─── Input records
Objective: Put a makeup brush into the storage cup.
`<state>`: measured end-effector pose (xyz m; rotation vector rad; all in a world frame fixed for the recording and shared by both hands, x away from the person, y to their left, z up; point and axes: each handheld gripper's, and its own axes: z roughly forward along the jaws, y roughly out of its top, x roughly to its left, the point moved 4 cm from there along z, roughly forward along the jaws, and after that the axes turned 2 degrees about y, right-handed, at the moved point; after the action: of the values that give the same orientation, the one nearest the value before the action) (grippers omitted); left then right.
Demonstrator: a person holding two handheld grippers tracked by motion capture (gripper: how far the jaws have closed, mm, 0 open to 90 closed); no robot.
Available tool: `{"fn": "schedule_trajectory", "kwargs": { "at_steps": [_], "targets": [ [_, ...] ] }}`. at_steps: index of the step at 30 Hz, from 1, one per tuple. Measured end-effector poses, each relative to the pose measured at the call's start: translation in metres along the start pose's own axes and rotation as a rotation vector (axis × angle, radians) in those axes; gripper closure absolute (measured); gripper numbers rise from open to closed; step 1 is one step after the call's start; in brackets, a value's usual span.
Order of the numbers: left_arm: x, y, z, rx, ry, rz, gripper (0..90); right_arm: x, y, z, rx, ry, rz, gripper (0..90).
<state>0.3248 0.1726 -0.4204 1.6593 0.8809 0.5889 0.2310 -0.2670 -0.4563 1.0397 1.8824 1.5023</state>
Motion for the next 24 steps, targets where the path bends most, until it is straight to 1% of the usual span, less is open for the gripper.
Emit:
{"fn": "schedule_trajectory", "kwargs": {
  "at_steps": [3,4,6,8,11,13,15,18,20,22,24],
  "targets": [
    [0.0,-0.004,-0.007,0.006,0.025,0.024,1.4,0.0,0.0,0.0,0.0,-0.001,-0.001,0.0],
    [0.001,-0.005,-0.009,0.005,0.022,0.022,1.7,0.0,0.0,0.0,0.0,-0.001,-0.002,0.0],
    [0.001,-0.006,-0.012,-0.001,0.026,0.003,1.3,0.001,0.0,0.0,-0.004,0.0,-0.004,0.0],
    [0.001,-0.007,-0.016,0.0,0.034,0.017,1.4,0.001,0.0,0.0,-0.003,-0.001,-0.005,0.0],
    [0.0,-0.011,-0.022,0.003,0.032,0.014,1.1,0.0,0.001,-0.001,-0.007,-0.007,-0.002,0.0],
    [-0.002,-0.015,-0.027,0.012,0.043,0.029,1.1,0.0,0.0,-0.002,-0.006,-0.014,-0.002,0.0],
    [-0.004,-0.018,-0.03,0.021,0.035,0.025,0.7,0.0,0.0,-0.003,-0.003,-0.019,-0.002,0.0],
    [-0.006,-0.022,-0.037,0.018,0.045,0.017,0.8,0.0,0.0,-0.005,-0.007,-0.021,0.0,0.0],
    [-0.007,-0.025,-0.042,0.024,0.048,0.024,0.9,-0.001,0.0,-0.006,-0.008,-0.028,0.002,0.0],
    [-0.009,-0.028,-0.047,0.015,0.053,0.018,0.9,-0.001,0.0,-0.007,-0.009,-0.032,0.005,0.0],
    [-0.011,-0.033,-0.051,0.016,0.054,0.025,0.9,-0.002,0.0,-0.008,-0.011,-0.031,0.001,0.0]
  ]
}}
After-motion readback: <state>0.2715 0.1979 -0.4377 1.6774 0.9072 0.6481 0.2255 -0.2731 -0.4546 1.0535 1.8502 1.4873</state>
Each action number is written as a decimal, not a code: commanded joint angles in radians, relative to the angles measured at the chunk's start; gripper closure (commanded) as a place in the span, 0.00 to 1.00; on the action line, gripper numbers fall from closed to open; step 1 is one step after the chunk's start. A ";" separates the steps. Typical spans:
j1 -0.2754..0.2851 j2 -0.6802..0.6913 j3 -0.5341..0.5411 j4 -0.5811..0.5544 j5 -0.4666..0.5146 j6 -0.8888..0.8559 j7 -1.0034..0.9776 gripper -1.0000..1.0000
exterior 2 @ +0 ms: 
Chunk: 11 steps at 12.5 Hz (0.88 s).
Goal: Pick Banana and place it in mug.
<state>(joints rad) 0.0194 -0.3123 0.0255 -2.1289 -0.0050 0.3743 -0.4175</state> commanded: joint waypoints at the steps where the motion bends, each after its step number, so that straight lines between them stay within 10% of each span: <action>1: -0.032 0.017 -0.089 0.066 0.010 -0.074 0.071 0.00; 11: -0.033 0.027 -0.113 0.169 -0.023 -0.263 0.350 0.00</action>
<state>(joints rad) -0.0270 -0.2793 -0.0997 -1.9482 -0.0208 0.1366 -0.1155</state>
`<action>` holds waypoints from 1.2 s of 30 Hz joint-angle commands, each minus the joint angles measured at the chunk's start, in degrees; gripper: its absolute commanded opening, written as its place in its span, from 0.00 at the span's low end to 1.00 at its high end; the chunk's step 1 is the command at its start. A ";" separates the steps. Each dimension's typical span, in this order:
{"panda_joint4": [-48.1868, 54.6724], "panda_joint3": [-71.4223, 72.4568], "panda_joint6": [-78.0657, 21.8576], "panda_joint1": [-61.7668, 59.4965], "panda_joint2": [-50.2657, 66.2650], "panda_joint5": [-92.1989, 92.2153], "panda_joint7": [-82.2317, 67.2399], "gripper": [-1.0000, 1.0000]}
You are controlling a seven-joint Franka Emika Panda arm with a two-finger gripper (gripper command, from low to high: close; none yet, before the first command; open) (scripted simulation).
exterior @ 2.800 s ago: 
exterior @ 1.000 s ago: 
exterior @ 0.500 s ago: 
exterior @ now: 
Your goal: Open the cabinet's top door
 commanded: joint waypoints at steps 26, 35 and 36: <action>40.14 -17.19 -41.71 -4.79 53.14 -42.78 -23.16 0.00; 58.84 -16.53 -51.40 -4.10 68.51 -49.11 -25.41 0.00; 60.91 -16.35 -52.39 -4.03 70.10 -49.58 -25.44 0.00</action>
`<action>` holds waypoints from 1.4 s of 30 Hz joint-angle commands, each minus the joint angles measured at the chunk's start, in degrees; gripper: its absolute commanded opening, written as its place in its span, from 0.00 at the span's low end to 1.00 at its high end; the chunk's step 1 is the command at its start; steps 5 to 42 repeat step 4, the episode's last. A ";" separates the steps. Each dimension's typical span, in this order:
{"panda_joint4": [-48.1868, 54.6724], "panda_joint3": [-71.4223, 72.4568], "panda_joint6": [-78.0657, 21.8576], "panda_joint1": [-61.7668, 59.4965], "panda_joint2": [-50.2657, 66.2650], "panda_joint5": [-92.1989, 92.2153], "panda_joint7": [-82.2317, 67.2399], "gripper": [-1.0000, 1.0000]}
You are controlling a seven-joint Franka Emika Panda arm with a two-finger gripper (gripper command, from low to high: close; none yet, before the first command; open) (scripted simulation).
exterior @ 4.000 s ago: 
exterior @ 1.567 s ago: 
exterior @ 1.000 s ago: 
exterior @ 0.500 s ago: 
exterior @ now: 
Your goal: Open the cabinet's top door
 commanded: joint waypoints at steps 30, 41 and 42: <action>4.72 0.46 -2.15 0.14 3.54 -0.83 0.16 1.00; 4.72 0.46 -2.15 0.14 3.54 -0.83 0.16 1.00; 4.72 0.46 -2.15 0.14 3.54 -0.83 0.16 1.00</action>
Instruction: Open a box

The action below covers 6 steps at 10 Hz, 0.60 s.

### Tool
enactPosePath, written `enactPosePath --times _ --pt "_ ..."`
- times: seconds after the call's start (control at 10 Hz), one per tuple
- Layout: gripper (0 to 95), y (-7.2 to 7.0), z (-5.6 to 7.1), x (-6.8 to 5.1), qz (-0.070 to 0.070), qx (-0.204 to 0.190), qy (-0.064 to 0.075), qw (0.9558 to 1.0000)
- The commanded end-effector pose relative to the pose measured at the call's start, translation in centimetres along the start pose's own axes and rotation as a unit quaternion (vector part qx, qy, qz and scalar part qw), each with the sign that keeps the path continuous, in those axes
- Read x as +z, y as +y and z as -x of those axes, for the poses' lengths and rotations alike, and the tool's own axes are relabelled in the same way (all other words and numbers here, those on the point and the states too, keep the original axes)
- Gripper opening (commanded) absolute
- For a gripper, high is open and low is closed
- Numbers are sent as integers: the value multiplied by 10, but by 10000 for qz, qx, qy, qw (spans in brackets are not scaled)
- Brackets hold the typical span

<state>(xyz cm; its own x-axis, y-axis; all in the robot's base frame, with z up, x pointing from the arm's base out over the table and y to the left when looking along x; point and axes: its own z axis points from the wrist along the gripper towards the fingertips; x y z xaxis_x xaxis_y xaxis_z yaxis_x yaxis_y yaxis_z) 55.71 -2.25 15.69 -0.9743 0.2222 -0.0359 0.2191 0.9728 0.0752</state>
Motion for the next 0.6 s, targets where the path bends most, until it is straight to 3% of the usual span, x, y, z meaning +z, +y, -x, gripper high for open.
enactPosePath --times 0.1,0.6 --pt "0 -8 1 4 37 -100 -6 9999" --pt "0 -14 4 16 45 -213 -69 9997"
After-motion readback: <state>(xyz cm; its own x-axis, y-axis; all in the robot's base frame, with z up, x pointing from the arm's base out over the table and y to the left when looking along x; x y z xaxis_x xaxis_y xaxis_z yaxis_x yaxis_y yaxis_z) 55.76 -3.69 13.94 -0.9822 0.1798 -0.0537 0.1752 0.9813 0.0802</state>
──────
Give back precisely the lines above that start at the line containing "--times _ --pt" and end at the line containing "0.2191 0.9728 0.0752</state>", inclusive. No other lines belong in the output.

enactPosePath, written `enactPosePath --times _ --pt "_ ..."`
- times: seconds after the call's start (control at 10 Hz), one per tuple
- Layout: gripper (0 to 95), y (-7.2 to 7.0), z (-5.6 to 7.1), x (-6.8 to 5.1), qz (-0.070 to 0.070), qx (-0.204 to 0.190), qy (-0.064 to 0.075), qw (0.9558 to 1.0000)
- The commanded end-effector pose relative to the pose measured at the call's start, translation in centimetres along the start pose's own axes and rotation as a unit quaternion (vector part qx, qy, qz and scalar part qw), each with the sign that keeps the path continuous, in those axes
- Read x as +z, y as +y and z as -x of those axes, for the poses' lengths and rotations alike, and the tool's own axes are relabelled in the same way (all other words and numbers here, those on the point and the states too, keep the original axes)
- Gripper opening (commanded) absolute
- For a gripper, high is open and low is closed
- Numbers are sent as integers: the value multiplied by 10, but by 10000 for qz, qx, qy, qw (spans in brackets are not scaled)
- Brackets hold the typical span

<state>(xyz cm; its own x-axis, y-axis; all in the robot's base frame, with z up, x pointing from the arm's base out over the table and y to the left when looking along x; point and axes: its own z axis points from the wrist along the gripper towards the fingertips; x y z xaxis_x xaxis_y xaxis_z yaxis_x yaxis_y yaxis_z) 55.71 -2.25 15.69 -0.9743 0.2222 -0.0359 0.2191 0.9728 0.0752</state>

The reply is now complete.